I believe in coexistence and mutual benefit. We’ve seen successful implementations of mobile banking with rural banks provided by fintech in the Philippines. In fact, Oradian partners with Genuisto to provide mobile banking for two of our larger Filipino customers.

The Philippines has 75% smartphone coverage, so infrastructure is no barrier to financial inclusion. Consumers are willing and able to access financial services using a mobile app — they simply need a provider that can offer the right service. I see rural banks embracing this and looking for ways to work with fintech to enable digital banking services.

There’s a middle way here and I believe all parties should be open to collaboration and integration — and of course, having an extensible core banking system is the foundation for all of this.

7. In terms of cybersecurity, what is the company’s stand on this? How do you plan to protect the consumers from possible cyberattacks?

Security underpins everything we do as a company. We operate three managed data centers; each has a backup of the other.

Our security governance policies ensure our customers can operate continuously, comply with local regulations, and maintain the lowest possible security risk. Included in our base subscription is secure and unlimited data storage, a firewall protected network, and a secure community cloud-based core banking system that is frequently updated to apply the most robust security protocols.

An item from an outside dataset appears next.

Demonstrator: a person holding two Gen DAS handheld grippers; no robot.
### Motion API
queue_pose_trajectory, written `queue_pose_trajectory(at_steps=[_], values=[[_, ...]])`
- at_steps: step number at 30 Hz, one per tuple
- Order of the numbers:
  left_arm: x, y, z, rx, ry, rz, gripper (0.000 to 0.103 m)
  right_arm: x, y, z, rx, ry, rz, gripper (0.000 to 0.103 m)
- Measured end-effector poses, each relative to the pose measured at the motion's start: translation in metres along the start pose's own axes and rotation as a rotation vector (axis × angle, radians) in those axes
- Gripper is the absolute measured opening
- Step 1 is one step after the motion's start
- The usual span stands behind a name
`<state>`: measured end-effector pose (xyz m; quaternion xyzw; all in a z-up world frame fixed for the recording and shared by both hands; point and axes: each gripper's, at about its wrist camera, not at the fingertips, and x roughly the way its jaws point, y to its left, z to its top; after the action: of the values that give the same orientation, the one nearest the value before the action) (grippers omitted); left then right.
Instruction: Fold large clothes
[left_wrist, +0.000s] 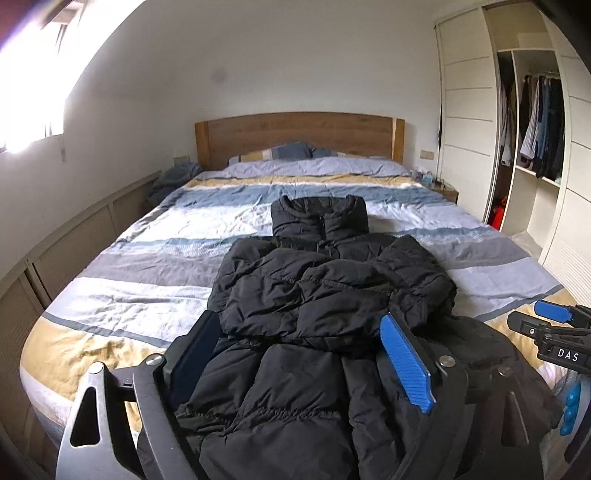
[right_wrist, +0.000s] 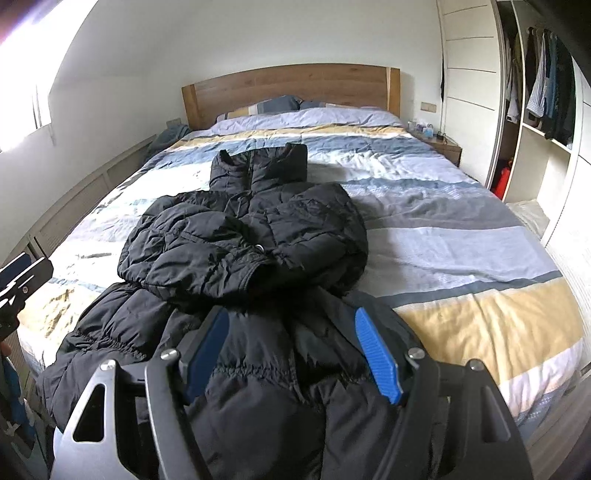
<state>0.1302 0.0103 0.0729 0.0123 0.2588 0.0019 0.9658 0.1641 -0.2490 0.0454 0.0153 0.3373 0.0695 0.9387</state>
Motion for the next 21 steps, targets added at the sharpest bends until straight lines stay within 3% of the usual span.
queue_pose_trajectory(at_steps=[6, 21], values=[[-0.009, -0.001, -0.001, 0.001, -0.022, 0.002, 0.098, -0.012, -0.006, 0.0, 0.015, -0.03, 0.013, 0.08], [0.001, -0.009, 0.01, 0.029, -0.022, 0.043, 0.101, 0.006, -0.022, 0.003, 0.049, -0.033, 0.017, 0.082]])
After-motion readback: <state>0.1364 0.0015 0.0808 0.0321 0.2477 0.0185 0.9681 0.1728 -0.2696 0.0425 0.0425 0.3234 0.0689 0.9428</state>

We’re a member of the Cloud Security Alliance, which means we are constantly aware of new threats as they emerge. We are also ISO 27001 certified with a yearly audit. We operate distributed denial of service protection engines such as Cloudflare and our full stack is submitted to automatic monthly vulnerability scans, with reports sent to relevant parties. On top of that we undergo yearly penetration testing completed by an independent third party. Our full network is always backed up and we have a long-term archive database that is fully encrypted through HTTPS.

We take security pretty seriously!

8. Can you share the most notable project you had?

Oh, there are too many to choose from. I think one that we’re especially proud of is our collaboration with Cantilan Bank. Cantilan are an amazing team. They were the first bank to move to the cloud in the Philippines and we worked closely with the BSP to show how a migration to the cloud should go. It was an amazingly successful project, in a parge part due to how open and willing the Cantilan team are. Now they’ve just integrated with a mobile banking layer so their customers can interact with them through a mobile app.

Another project to mention is how the Oradian system helped a lending organization lead the local recovery effort in the wake of Typhoon Odette. People were unprepared for Typhoon Odette. Unlike Typhoon Yolanda, there was no massive information drive to alert people of its danger. When Odette came it caused landslides in many areas across Cebu. It badly hit six of our customers’ branches in the south of the island.

Oradian’s real-time data was vital in helping the customer’s team assess their operations, deploy capital where it was needed, keep ATMs stocked, and give relief. The dashboard data allowed them to monitor their customers’ situations in real time — this is when most other financial organizations in the area were flying blind due to the damage to infrastructure.

9. What can the market expect in the fintech company for this year? In the next three to five years?

We are predicting the trend towards digital transformation to continue and so we’ll see growth in demand for core banking solutions and therefore growth for us as a company over the next 12 months. We’re already in some advanced conversations with some big players in the Philippines, so we’re expecting to make some announcements in Q1.

Over the past 24 months we have been approached by larger, more tech-enabled companies, including mobile-first fintechs. This reflects the progress being made in the Philippines. For our business this means shorter implementation times, quicker migrations and launches and for our customers the ability to integrate with a greater range of tech service providers.

We also predict more partnerships and core developments to our banking system as we work with more financial institutions that want to offer mobile services to their customers.